Security contracting used to be a very lucrative field. I remember that friends of mine were making over $5k a day in Iraq during the second invasion that would years later leave the region destabilized, embolden Iran, and kick off the rise of ISIS.

U.S. politicians burned through two trillion like we burned shit in latrine pits in Afghanistan in 2001. I can still smell the mix of human excrement and diesel on fire. A large part of that sum went to security contractors, cooks, logistics, interpreters, vehicles, and so on.

According to U.S. News,

“The war has forced 2.7 million Afghans to flee abroad, mostly to Iran, Pakistan and Europe […] Another four million are displaced within the country, which has a total population of 36 million.

Meanwhile, 2,442 U.S. troops have been killed and 20,666 wounded in the war since 2001, according to the Defense Department. It’s estimated that over 3,800 U.S. private security contractors have been killed.

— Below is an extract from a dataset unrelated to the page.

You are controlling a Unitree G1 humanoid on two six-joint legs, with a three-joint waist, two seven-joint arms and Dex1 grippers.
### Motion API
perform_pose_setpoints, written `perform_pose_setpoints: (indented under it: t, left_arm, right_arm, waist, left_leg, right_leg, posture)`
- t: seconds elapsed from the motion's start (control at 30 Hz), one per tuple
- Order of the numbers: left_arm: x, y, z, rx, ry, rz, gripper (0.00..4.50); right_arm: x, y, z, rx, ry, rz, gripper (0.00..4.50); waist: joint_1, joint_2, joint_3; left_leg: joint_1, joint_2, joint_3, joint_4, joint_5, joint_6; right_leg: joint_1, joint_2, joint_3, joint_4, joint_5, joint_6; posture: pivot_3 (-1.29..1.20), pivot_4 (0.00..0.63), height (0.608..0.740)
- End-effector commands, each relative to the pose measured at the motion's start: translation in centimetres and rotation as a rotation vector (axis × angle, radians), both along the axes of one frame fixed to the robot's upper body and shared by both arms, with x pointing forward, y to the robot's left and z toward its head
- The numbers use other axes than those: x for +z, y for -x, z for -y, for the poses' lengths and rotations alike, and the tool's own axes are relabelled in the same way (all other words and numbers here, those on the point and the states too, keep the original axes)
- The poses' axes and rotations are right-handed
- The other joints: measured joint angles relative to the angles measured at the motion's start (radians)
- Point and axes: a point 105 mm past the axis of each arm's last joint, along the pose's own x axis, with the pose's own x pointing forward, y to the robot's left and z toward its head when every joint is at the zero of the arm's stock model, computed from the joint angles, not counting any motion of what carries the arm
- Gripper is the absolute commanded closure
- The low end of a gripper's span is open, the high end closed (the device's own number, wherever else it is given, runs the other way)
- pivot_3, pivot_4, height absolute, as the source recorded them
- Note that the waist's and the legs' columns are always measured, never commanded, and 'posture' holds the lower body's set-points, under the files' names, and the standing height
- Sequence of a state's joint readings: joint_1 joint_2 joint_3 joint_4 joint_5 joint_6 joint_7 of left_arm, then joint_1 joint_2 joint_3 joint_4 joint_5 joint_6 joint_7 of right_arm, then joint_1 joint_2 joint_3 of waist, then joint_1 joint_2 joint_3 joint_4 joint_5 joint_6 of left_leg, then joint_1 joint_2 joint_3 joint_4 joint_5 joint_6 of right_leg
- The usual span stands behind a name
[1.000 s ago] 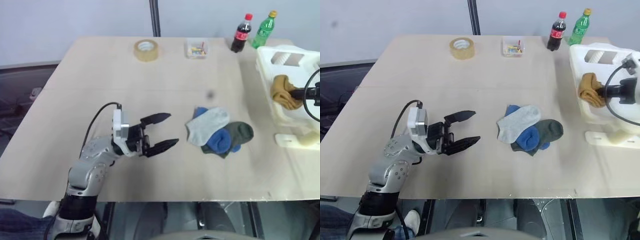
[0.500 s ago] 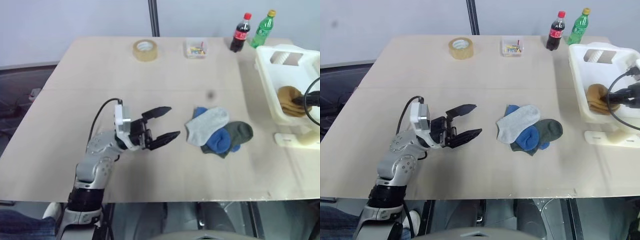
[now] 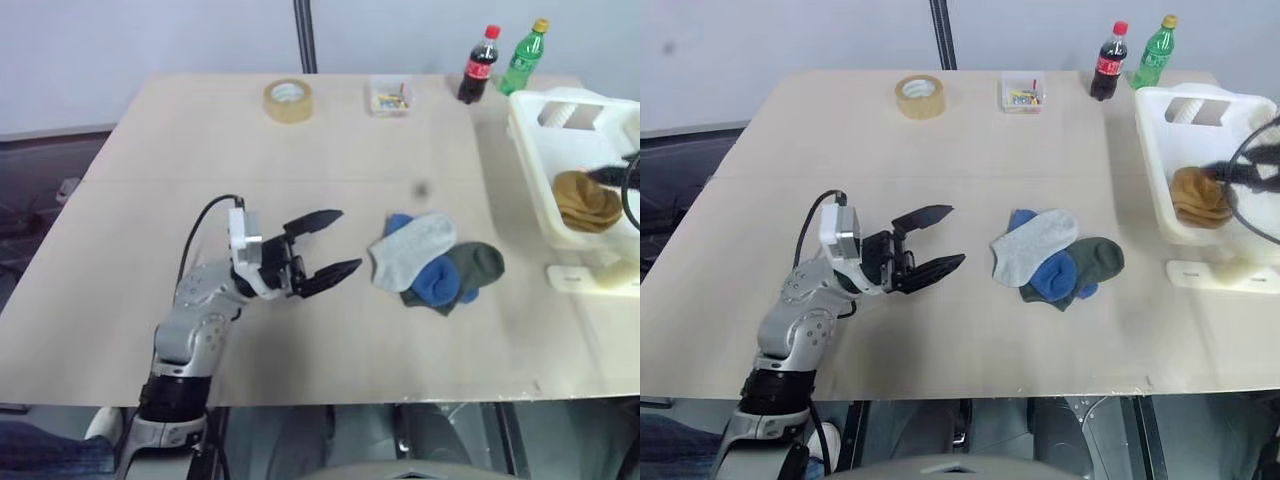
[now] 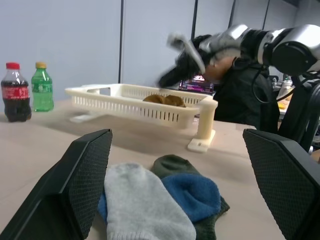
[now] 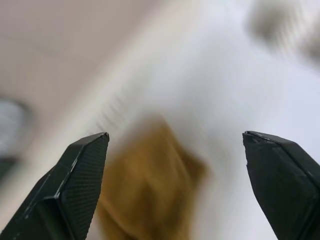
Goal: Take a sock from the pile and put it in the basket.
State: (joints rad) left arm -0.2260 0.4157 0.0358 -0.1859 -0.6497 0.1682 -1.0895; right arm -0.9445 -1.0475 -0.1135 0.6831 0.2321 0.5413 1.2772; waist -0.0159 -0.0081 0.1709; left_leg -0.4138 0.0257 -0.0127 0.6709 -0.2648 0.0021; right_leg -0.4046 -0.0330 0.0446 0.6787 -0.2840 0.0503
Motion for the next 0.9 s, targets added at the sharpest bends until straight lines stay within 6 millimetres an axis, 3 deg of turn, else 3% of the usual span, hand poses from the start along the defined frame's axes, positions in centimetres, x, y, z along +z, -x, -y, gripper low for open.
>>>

The Pentagon does not track their deaths.”

In 2006 an electrical contractor working for the U.S. in a combat zone could make around $2,000 dollars a day. Keep in mind this was their take-home money. The Defense contractor charging Uncle Sam would have been making another $2,000 or more on top of that.

America’s leaders spent money like a sailor on indefinite shore leave in Bangkok.

But now, we are in uncharted territory as the Afghanistan War has ended and we try and print our way out of the current financial crisis before things get worse.


Security Contracting and Veterans’ Health

All this means an end to the contracting boom for big defense companies, and, therefore, an end to a stable source of income for many transitioning warfighters. The latter is what concerns me.

We face the largest transition of active-duty servicemembers since WWII. And now a big source of income for these servivemembers is going to dry up.

This will breed economic uncertainly for many veterans. And economic uncertainty could negatively affect their mental health.

It is likely that suicide rates will continue to climb.

As a former OGA contractor, following my service in the SEAL Teams, I can’t help reflect on the large pool of jobs going away and how this will impact a large transitioning veteran workforce that will be forced into the foreign world of the civilian workplace.

One thing is for certain: there are dark times ahead for the veteran community and, “Thank you for your service” isn’t going to cut it.